Quien fuera uno de los teólogos claves del Concilio Vaticano II, y para entender el Vaticano II, Louis Bouyer, nos ofrece una joya en la que, a modo de ensayo teológico, se pregunta por el genio femenino y por los misterios -en la clave de Gabriel Marcel- y ministerios de la mujer en la Iglesia, en un diálogo permanente con quienes sostienen la posibilidad de la ordenación sacerdotal conferida a mujeres. Para comenzar, nuestro autor, en este ensayo de los años setenta del último siglo, afirma que la controversia en torno a la ordenación sacerdotal de la mujer debiera producir el efecto saludable de desarrollar, dentro de la Iglesia, con más claridad, el misterio y el ministerio de la mujer enraizado en la dignidad femenina. Nos introduce, por tanto, en el misterio «que aparece en toda la Biblia y en la tradición eclesiástica como el misterio final de la creación, y en especial de la creación redimida».
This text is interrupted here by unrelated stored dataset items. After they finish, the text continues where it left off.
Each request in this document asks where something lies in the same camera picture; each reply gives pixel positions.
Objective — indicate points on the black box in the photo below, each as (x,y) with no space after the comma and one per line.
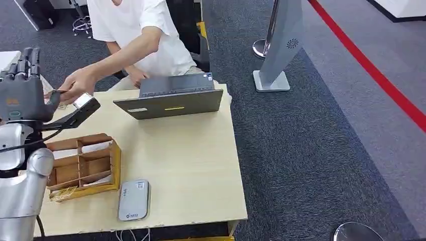
(38,13)

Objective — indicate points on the white card stack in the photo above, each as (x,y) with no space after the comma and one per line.
(100,180)
(65,154)
(96,147)

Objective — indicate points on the grey slanted kiosk stand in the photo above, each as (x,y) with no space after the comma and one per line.
(283,40)

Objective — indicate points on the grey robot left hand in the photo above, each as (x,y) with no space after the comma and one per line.
(23,98)

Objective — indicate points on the person's right hand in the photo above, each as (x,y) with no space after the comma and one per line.
(138,77)

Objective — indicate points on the person's hand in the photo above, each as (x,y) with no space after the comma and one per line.
(138,77)
(78,83)

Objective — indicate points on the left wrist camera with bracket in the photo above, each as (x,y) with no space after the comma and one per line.
(85,107)

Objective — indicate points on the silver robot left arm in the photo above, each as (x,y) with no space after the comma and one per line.
(20,193)

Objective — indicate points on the yellow base under desk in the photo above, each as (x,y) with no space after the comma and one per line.
(203,239)

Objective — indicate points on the chrome chair base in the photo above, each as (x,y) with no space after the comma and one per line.
(81,25)

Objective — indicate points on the small card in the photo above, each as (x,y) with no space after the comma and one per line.
(62,106)

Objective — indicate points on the person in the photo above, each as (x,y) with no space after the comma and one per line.
(159,43)

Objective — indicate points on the round chrome base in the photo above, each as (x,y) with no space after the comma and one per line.
(357,233)

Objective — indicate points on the dark grey laptop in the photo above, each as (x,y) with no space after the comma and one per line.
(173,105)

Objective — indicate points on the person's left hand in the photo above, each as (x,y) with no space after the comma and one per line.
(78,83)

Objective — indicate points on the grey flat card reader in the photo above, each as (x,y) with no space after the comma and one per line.
(133,200)

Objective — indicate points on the chrome stanchion pole with base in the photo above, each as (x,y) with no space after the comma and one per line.
(260,49)

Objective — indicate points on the yellow panel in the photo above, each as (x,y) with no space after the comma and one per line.
(202,30)

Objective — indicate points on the wooden card box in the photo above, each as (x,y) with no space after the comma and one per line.
(114,169)

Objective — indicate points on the red floor tape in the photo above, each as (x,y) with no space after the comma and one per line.
(372,71)

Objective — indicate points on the white platform with black edge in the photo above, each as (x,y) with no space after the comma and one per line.
(402,7)

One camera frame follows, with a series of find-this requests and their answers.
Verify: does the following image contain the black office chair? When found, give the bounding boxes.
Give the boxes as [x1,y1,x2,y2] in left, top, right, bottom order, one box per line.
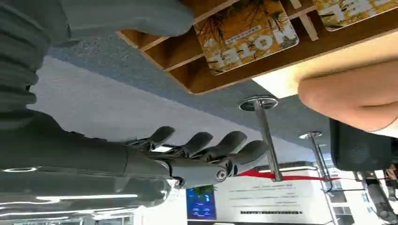
[329,118,398,225]

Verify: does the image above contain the wooden card box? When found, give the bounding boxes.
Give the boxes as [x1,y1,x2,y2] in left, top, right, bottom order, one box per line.
[116,0,398,96]

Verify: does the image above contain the blue display screen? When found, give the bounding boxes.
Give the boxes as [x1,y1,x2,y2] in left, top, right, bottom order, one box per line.
[186,186,217,221]

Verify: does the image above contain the steel stanchion post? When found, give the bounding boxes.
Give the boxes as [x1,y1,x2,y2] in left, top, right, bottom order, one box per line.
[238,95,284,183]
[298,131,334,193]

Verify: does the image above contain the yellow hotel card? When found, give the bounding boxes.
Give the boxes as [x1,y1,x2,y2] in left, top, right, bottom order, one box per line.
[193,0,300,76]
[312,0,398,32]

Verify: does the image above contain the red barrier belt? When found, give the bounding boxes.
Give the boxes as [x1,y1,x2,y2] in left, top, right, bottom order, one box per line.
[237,170,358,183]

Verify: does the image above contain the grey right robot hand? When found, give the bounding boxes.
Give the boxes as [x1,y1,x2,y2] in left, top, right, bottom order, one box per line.
[0,0,268,225]

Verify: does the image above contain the white notice board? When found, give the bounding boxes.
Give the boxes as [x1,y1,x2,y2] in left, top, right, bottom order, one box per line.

Partiendo de la analogía interior entre la relación natural de los sexos y la relación entre Cristo y la Iglesia, se nos propone una reflexión sobre la esencia de la mujer y las consecuencias de ese ser tanto para la Humanidad como para la vida de la Iglesia. Como recalca Hans Urs von Balthasar, en un espléndido epílogo, que es un colofón de oro, gran parte del pensamiento sobre la mujer en el nivel cultural está enraizado en lo que ya escribieran, por ejemplo, Gertrud von Lefort o Ida Friederike Görres. Sin embargo, la capacidad de nuestro autor por transitar entre las profundidades de la condición femenina, en relación con la masculina, en los planos de la realidad y del simbolismo teológico, con un notable conocimiento de la historia de la cultura y de la tradición cristiana, convierten estas páginas en una oportunidad para redescubrir la singularidad efectiva y afectiva de lo femenino en la Iglesia y su articulación antropológica, teológica y eclesial. No olvidemos que vivimos en una ruptura entre nuestro más profundo ser -el ser de la mujer y del varón-, el ser mismo del mundo, y la simbología arraigada en esa realidad. Si por algo se caracteriza nuestro tiempo es por el desarraigo entre el nivel de esa realidad y la simbología, lo que le permite concluir a nuestro autor: «Una adaptación de la Iglesia a esta deficiencia, so pretexto de adaptarla al mundo moderno, no haría sino impedirle aportar, o que no entregara al mundo, aquello que en la actualidad especialmente necesita. Y con ello cegaría en su seno los canales de su propia vida, la vida de la gracia efectivamente encarnada en una humanidad que Dios ha creado de tal modo que esté como predispuesta para ello».